EXERCISE - Nothing but an exact copy of the data should be given.

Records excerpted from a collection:
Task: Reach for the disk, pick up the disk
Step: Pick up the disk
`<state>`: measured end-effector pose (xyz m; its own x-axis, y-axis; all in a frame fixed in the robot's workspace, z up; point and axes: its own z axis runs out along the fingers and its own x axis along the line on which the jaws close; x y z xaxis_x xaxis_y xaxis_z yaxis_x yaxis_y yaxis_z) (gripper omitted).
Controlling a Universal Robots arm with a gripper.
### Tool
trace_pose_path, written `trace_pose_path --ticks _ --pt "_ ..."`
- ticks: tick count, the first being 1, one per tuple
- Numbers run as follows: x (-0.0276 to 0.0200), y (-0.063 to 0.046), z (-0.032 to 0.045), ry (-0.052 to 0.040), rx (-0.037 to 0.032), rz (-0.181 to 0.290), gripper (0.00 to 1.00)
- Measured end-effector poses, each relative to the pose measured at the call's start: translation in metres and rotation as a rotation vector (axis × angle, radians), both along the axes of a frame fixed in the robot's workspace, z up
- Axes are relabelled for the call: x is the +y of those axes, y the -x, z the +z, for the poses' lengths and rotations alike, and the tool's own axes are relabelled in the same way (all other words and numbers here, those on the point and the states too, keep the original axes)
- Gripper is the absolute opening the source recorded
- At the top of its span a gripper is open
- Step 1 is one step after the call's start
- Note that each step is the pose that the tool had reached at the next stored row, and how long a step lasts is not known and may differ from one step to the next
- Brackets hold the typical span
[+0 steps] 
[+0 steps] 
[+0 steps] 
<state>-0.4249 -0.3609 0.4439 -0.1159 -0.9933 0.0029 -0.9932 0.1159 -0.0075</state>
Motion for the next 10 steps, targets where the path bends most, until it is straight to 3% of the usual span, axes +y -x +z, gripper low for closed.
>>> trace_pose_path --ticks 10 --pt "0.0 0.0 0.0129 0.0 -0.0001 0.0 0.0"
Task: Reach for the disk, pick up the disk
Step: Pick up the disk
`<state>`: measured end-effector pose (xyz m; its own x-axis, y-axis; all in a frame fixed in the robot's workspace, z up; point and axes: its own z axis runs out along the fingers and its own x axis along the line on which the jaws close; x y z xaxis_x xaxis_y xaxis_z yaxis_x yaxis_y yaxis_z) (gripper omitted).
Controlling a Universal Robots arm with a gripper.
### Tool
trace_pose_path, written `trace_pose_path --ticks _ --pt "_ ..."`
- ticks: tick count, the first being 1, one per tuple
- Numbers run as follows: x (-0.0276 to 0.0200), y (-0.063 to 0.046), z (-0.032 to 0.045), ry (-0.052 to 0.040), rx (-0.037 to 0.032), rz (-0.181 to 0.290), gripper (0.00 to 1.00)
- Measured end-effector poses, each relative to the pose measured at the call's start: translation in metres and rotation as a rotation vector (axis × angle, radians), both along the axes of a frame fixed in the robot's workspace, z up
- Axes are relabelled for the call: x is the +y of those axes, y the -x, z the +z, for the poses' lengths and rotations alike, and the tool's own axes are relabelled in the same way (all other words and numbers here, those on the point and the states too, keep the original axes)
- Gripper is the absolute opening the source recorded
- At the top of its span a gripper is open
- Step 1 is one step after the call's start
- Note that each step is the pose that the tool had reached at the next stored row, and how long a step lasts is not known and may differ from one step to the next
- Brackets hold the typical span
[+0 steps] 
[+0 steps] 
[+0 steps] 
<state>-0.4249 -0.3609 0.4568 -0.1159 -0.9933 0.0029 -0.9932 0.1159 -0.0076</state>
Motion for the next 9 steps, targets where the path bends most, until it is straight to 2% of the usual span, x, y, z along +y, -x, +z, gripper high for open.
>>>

ANSWER TO THE PROBLEM -
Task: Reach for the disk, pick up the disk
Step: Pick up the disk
`<state>`: measured end-effector pose (xyz m; its own x-axis, y-axis; all in a frame fixed in the robot's workspace, z up; point and axes: its own z axis runs out along the fingers and its own x axis along the line on which the jaws close; x y z xaxis_x xaxis_y xaxis_z yaxis_x yaxis_y yaxis_z) (gripper omitted).
Controlling a Universal Robots arm with a gripper.
### Tool
trace_pose_path, written `trace_pose_path --ticks _ --pt "_ ..."`
- ticks: tick count, the first being 1, one per tuple
- Numbers run as follows: x (-0.0276 to 0.0200), y (-0.063 to 0.046), z (-0.032 to 0.045), ry (-0.052 to 0.040), rx (-0.037 to 0.032), rz (-0.181 to 0.290), gripper (0.00 to 1.00)
- Measured end-effector poses, each relative to the pose measured at the call's start: translation in metres and rotation as a rotation vector (axis × angle, radians), both along the axes of a frame fixed in the robot's workspace, z up
- Axes are relabelled for the call: x is the +y of those axes, y the -x, z the +z, for the poses' lengths and rotations alike, and the tool's own axes are relabelled in the same way (all other words and numbers here, those on the point and the states too, keep the original axes)
- Gripper is the absolute opening the source recorded
- At the top of its span a gripper is open
- Step 1 is one step after the call's start
- Note that each step is the pose that the tool had reached at the next stored row, and how long a step lasts is not known and may differ from one step to the next
- Brackets hold the typical span
[+0 steps] 
[+0 steps] 
[+0 steps] 
<state>-0.4249 -0.3609 0.4439 -0.1159 -0.9933 0.0029 -0.9932 0.1159 -0.0075</state>
Motion for the next 10 steps, targets where the path bends most, until it is straight to 3% of the usual span, axes +y -x +z, gripper low for closed.
>>> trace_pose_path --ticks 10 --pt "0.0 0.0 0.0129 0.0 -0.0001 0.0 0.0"
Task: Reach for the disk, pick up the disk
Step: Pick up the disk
`<state>`: measured end-effector pose (xyz m; its own x-axis, y-axis; all in a frame fixed in the robot's workspace, z up; point and axes: its own z axis runs out along the fingers and its own x axis along the line on which the jaws close; x y z xaxis_x xaxis_y xaxis_z yaxis_x yaxis_y yaxis_z) (gripper omitted).
Controlling a Universal Robots arm with a gripper.
### Tool
trace_pose_path, written `trace_pose_path --ticks _ --pt "_ ..."`
- ticks: tick count, the first being 1, one per tuple
- Numbers run as follows: x (-0.0276 to 0.0200), y (-0.063 to 0.046), z (-0.032 to 0.045), ry (-0.052 to 0.040), rx (-0.037 to 0.032), rz (-0.181 to 0.290), gripper (0.00 to 1.00)
- Measured end-effector poses, each relative to the pose measured at the call's start: translation in metres and rotation as a rotation vector (axis × angle, radians), both along the axes of a frame fixed in the robot's workspace, z up
- Axes are relabelled for the call: x is the +y of those axes, y the -x, z the +z, for the poses' lengths and rotations alike, and the tool's own axes are relabelled in the same way (all other words and numbers here, those on the point and the states too, keep the original axes)
- Gripper is the absolute opening the source recorded
- At the top of its span a gripper is open
- Step 1 is one step after the call's start
- Note that each step is the pose that the tool had reached at the next stored row, and how long a step lasts is not known and may differ from one step to the next
- Brackets hold the typical span
[+0 steps] 
[+0 steps] 
[+0 steps] 
<state>-0.4249 -0.3609 0.4568 -0.1159 -0.9933 0.0029 -0.9932 0.1159 -0.0076</state>
Motion for the next 9 steps, targets where the path bends most, until it is straight to 2% of the usual span, x, y, z along +y, -x, +z, gripper high for open.
>>>

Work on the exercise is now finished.